9

CADENCE

H e rumbles, low and moody, as he begins unbuttoning my blouse. Transfixed and short of breath, I gaze up at him a moment before I help. The last button is set free, and I shimmy out of it.

Daryl stares at my breasts, swallows visibly, and I swear his hands are shaking when he reaches behind to unclasp my bra. It drops to the floor, and he seems to stop breathing. Is that good? His eyes say, hungry , so I’m guessing?—

He dives at me and latches onto my nipple with a ferocity that startles me. I cry out in both shock and delight, and I thrust my chest toward him. He growls into my flesh and increases his suction. It’s so strong, my knees buckle, but he’s right there to catch me.

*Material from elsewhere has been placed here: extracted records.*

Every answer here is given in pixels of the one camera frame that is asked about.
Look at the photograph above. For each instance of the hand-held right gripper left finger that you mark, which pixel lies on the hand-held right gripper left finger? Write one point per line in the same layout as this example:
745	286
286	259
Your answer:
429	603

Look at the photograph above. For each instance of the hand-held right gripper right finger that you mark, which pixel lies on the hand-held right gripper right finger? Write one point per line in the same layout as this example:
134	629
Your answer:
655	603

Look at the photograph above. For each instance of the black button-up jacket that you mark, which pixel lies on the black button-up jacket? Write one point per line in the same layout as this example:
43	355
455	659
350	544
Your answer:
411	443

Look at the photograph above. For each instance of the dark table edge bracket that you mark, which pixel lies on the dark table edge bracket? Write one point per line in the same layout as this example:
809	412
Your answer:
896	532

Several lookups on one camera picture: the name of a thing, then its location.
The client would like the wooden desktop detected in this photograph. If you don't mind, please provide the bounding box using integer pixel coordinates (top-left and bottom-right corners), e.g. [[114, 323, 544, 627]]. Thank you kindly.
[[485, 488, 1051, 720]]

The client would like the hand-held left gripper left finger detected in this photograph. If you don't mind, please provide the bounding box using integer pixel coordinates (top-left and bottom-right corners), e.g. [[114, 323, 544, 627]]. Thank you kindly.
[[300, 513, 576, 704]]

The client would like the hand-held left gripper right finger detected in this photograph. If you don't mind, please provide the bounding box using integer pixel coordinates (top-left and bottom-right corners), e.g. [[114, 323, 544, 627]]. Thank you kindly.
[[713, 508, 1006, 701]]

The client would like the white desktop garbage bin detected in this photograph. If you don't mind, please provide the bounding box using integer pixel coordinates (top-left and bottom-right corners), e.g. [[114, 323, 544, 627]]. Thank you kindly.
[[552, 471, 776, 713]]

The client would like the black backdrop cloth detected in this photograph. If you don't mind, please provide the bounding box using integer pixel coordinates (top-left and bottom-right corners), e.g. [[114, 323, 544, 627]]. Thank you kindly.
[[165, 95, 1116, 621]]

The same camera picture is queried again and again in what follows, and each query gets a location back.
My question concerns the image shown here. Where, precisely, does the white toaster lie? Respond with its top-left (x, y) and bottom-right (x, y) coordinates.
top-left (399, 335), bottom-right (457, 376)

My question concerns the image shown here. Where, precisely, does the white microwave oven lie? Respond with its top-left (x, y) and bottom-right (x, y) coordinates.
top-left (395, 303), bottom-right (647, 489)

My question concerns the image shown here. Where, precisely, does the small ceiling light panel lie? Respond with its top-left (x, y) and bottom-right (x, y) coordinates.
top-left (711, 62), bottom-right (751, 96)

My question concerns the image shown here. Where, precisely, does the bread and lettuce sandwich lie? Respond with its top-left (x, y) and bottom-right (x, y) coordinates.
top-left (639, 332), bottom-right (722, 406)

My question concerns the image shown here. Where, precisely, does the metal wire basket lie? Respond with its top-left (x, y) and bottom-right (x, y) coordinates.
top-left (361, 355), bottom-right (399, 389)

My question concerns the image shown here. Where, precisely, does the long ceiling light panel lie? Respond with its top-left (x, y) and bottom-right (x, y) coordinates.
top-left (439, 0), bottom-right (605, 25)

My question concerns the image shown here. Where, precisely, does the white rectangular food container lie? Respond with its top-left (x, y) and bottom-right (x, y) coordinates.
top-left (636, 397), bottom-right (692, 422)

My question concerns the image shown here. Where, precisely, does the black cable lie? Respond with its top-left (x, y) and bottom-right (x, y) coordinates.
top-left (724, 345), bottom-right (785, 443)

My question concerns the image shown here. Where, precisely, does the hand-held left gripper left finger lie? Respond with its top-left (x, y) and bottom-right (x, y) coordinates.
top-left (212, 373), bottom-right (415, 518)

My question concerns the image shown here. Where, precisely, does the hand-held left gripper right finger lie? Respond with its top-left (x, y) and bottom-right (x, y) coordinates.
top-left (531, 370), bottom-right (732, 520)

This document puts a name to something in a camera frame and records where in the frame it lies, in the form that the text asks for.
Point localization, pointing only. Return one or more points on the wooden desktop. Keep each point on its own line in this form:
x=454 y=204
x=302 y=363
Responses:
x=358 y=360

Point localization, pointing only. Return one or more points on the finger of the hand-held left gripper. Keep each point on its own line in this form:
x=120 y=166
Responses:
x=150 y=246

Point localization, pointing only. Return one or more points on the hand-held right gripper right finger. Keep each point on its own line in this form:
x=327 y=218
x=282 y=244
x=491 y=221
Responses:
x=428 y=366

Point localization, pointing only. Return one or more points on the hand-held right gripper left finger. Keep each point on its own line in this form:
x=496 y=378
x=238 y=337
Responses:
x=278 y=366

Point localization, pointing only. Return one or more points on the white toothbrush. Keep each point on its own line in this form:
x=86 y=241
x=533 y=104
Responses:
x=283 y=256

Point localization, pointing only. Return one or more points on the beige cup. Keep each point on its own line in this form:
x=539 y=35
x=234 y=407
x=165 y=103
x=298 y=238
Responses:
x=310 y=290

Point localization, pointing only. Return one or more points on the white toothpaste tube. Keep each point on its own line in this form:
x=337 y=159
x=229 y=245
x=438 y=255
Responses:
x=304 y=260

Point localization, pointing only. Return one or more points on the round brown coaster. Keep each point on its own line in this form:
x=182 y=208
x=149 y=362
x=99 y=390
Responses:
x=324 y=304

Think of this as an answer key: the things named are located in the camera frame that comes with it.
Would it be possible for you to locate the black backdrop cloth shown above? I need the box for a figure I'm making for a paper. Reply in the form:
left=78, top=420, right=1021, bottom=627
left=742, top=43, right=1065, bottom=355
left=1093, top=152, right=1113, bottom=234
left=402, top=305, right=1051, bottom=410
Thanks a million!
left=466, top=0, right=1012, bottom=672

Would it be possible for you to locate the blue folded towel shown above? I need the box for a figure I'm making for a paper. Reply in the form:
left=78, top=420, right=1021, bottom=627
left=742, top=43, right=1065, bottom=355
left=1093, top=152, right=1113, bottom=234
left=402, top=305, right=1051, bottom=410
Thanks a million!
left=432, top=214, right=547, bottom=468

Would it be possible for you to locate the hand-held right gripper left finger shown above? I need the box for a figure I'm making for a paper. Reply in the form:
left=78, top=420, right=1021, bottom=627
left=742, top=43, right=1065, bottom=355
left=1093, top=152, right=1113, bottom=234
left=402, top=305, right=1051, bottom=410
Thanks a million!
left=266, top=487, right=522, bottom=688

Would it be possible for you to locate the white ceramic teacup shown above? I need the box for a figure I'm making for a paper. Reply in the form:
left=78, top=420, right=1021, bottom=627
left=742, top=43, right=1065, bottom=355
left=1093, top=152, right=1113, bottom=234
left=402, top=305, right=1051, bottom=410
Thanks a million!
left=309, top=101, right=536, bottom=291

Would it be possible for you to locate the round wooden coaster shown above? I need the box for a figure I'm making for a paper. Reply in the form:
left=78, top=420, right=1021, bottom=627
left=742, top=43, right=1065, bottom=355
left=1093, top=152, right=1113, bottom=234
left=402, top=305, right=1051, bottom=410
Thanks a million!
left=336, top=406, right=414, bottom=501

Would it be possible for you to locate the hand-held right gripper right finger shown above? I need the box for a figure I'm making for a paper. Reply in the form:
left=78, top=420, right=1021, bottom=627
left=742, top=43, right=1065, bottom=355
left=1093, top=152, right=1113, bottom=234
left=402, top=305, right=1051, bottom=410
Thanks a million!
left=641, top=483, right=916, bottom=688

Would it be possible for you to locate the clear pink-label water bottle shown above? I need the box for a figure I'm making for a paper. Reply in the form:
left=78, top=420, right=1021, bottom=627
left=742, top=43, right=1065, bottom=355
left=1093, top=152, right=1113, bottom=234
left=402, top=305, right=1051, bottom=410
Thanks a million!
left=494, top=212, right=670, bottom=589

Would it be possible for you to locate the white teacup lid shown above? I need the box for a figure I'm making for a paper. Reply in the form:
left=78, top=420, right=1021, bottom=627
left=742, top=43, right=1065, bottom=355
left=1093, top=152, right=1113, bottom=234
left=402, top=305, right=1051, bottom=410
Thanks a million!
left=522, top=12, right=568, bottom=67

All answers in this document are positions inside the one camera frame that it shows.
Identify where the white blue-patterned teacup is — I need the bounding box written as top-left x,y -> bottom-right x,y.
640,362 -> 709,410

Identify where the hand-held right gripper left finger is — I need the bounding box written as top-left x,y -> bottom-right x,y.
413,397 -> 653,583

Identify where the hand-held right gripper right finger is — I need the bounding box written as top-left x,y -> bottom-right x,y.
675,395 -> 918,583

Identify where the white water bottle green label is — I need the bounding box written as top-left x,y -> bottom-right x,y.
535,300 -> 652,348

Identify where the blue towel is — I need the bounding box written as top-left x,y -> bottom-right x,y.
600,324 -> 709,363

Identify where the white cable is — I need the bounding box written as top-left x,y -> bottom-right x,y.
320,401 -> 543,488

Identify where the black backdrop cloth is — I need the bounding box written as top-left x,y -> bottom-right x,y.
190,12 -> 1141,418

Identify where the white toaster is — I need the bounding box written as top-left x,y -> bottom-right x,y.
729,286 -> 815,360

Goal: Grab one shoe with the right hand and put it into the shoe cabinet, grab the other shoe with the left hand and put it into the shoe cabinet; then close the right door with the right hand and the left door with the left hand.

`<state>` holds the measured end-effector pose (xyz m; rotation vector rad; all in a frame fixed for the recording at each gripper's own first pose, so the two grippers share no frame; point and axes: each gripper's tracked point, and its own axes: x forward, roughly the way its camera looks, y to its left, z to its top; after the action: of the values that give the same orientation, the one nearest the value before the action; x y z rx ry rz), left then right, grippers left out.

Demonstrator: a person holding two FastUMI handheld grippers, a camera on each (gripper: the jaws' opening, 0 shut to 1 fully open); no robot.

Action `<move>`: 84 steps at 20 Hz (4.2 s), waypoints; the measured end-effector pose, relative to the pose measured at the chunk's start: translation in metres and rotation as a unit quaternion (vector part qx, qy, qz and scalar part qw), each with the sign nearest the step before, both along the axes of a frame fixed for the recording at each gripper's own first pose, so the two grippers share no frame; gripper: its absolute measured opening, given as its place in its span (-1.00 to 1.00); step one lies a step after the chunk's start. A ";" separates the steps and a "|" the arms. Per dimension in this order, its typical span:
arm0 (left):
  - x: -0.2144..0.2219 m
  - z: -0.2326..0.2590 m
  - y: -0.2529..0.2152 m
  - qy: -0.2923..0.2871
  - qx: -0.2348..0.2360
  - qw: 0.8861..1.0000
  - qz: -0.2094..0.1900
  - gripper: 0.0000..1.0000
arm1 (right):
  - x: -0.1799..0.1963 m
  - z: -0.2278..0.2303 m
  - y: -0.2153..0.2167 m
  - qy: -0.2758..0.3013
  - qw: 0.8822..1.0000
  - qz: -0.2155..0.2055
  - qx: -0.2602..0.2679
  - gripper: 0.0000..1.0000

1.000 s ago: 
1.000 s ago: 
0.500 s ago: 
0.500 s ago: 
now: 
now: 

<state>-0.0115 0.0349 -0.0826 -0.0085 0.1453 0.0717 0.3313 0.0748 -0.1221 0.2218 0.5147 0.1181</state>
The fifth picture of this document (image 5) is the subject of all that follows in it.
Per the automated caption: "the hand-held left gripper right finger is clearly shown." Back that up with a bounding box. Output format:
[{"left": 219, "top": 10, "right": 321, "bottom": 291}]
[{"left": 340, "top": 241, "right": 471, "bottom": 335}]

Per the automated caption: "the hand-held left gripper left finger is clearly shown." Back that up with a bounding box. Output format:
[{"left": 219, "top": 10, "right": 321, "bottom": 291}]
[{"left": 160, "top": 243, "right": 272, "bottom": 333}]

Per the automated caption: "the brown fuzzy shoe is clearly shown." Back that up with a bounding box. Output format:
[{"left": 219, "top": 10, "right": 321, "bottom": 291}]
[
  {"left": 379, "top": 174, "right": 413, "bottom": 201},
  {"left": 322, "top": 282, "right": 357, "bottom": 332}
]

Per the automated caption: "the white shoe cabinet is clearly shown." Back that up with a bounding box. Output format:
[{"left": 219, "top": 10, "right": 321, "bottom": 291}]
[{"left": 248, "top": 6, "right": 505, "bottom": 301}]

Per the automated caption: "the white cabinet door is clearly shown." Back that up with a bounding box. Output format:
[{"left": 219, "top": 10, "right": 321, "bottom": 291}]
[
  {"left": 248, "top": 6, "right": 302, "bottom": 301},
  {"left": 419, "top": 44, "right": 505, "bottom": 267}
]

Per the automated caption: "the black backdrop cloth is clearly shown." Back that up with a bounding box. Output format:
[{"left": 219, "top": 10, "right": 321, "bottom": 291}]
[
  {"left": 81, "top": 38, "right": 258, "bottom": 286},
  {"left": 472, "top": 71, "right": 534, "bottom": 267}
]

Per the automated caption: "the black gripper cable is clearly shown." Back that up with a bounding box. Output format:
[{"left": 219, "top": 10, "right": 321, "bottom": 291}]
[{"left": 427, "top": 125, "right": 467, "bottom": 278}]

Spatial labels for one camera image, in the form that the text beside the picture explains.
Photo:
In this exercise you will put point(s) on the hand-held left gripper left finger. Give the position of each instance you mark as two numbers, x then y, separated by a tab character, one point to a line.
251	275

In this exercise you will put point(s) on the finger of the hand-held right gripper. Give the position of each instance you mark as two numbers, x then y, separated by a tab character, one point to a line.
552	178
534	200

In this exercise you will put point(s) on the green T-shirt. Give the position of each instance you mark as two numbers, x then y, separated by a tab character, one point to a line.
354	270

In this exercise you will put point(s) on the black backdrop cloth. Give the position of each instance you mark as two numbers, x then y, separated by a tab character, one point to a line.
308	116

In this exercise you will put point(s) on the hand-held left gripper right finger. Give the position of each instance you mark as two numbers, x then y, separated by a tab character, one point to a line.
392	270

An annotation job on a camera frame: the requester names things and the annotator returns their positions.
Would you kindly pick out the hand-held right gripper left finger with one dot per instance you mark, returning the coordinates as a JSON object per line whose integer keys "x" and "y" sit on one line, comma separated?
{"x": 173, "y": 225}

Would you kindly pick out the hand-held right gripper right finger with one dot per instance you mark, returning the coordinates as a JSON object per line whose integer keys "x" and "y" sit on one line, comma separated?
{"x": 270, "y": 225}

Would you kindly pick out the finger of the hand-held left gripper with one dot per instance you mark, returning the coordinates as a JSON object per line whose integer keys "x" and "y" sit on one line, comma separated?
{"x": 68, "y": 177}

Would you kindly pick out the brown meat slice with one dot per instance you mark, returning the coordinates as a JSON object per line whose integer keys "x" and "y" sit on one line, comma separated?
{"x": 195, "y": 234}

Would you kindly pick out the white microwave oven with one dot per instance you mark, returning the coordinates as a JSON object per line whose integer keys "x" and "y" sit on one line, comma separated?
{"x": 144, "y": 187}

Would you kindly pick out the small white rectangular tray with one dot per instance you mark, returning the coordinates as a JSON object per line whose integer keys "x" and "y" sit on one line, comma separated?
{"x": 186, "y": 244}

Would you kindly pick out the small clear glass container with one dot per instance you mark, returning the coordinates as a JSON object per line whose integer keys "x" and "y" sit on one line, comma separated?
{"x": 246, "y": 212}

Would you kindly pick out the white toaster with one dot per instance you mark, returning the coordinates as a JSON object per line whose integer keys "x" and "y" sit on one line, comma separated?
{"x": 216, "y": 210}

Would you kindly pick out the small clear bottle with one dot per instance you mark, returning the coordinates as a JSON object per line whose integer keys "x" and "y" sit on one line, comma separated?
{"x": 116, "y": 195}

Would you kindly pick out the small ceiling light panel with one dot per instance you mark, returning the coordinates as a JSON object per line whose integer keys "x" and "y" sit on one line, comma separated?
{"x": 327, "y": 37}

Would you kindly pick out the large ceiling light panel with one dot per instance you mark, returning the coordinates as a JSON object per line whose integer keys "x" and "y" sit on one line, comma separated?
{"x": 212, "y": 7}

Not releasing me from his mouth, he carries me to my bed and lays me out. He tugs and sucks and moans into my breast while he rips open his shirt, and then wrestles with my skirt. I unzip it and help him shove it down, along with my torn underwear. The man’s a fiend. A hot one, with a burly chest and a nipple piercing. And he who loves fucking asses and sucking on tits, and why the fuck does that excite me so much? Why does it all have to feel so good?

He switches breasts, tugging hard at the other one now, until my nipple is drawn down deep. Is that…? His tongue sweeps at me in hot lashes as he pulls, and I arch my back, needy in response. I want him between my legs, and as if he’s heard me think it, Daryl grips my thighs and spreads me wide.

He thrusts his thick fingers back inside me and mills my clit with his palm. Within seconds, I’m right back on the brink of wanting to come. I move my hips to meet him, wanting his fingers to fuck me harder. He mumbles something and rubs his hard cock into the side of my thigh, roughing my skin with the wet denim.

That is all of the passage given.